I have pretty much always done once turned bowls, and mostly Pacific Madrone, which is very prone to cracking. I tried a couple hundred with the DNA soaking and as near as I could tell, it did nothing to speed up drying time (week to 10 days max), warping, or cracking. I did one test comparing air dried, DNA soaked, and LDD (liquid dishwashing detergent) soaks. Only difference I could tell was the DNA made the wood more difficult to sand, and the LDD made the wood a lot easier to sand.

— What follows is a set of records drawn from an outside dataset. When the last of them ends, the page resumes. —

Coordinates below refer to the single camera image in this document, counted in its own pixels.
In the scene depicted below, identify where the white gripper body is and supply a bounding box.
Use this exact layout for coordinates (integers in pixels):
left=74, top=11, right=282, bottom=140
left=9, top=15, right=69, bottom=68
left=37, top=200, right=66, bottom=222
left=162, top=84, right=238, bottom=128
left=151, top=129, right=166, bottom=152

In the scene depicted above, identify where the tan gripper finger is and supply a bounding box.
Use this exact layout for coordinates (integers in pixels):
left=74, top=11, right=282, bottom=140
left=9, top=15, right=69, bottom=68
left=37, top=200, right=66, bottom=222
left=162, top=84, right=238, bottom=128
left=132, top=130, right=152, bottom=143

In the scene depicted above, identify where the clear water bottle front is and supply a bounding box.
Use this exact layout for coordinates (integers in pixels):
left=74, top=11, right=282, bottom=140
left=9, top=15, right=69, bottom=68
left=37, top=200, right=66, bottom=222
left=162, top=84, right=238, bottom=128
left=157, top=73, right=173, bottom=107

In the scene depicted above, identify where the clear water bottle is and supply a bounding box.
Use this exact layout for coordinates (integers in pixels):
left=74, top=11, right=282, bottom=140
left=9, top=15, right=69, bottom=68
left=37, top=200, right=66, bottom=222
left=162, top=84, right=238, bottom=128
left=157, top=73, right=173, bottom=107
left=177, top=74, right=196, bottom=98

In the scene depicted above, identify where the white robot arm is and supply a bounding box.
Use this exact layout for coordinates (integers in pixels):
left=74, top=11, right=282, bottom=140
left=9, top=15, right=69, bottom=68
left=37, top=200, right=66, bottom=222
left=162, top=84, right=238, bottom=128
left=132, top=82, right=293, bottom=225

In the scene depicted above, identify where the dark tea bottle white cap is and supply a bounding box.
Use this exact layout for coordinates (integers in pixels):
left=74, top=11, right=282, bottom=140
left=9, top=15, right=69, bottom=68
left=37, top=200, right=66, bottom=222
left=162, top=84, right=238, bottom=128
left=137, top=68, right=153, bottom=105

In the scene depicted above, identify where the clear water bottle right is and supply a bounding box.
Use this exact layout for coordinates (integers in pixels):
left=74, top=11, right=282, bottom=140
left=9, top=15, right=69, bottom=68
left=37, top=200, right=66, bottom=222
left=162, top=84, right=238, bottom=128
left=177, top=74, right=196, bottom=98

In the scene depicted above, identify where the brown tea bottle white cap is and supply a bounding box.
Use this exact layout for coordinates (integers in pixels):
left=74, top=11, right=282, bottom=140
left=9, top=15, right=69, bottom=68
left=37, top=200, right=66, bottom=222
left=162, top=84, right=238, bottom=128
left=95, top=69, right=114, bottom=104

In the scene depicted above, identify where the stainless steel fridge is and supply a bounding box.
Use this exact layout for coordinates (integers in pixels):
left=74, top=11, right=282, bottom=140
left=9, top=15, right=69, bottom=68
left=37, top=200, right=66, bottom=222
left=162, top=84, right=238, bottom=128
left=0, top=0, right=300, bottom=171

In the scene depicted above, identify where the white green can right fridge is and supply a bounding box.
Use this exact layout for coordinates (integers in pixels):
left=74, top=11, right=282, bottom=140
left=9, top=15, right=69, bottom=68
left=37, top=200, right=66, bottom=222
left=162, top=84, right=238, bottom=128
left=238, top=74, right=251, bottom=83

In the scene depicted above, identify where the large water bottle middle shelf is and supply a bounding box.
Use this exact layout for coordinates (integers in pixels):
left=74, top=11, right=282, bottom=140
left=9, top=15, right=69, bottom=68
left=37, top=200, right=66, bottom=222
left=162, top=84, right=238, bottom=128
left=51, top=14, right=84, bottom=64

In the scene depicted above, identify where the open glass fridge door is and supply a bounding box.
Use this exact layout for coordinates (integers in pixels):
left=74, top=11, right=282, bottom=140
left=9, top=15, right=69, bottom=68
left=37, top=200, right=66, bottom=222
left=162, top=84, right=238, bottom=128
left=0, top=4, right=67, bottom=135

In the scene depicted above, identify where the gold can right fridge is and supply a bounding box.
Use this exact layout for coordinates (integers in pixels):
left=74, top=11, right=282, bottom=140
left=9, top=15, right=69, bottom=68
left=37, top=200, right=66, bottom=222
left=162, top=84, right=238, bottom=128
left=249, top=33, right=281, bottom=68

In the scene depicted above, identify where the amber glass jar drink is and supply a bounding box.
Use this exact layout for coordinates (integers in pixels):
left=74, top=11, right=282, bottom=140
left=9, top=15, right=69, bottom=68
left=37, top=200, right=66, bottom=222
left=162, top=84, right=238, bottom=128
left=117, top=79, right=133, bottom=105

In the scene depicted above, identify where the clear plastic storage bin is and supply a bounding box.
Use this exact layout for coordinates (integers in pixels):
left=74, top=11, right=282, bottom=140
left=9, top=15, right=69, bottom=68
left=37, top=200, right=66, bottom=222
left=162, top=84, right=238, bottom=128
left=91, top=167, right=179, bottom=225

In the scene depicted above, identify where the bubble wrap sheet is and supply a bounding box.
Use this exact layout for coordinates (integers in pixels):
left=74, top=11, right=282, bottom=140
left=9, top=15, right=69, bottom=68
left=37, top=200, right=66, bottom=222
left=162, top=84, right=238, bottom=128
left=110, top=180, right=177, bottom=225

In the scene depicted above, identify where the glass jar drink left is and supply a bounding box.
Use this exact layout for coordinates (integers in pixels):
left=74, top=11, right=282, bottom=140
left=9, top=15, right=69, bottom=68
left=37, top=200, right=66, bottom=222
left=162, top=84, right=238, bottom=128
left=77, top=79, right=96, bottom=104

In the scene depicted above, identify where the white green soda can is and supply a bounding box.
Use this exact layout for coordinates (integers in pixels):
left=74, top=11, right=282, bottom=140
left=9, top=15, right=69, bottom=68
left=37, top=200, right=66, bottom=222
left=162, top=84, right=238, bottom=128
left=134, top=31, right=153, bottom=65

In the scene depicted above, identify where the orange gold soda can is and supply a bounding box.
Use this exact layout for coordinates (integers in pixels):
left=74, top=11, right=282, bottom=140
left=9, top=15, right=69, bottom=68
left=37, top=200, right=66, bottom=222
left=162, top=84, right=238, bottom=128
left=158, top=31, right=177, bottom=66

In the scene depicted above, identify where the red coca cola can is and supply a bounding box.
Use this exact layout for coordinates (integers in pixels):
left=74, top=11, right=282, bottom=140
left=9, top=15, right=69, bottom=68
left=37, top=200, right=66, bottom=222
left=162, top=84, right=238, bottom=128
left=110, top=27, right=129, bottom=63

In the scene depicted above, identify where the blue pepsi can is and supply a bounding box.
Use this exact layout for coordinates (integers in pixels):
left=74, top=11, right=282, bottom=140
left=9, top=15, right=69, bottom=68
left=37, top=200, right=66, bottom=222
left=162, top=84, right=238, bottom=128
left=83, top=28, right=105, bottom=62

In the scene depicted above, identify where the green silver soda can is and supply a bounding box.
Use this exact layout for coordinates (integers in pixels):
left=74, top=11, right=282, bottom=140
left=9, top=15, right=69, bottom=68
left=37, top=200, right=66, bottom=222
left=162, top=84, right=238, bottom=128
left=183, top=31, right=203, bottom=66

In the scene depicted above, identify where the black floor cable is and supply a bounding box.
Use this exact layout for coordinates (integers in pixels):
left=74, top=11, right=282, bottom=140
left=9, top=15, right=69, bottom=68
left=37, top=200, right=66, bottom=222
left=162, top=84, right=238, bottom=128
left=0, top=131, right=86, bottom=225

Every piece of wood will be different, even pieces from the same tree. Only real rules is to make sure you round over the rims. One reason is the sharp edge will slice you to the bone. The other is the sharp edge will dry quicker than the rest of the wood and that can cause cracks to start. Sealing helps most twice turned bowls. I do wrap the rims with stretch film, but if you do that on maple, it tends to mold under the plastic, so I generally don't use it on maple which is fairly easy to dry. A lot depends on your local weather... Dry too fast and it splits. Dry too slow, and it molds... Many variations.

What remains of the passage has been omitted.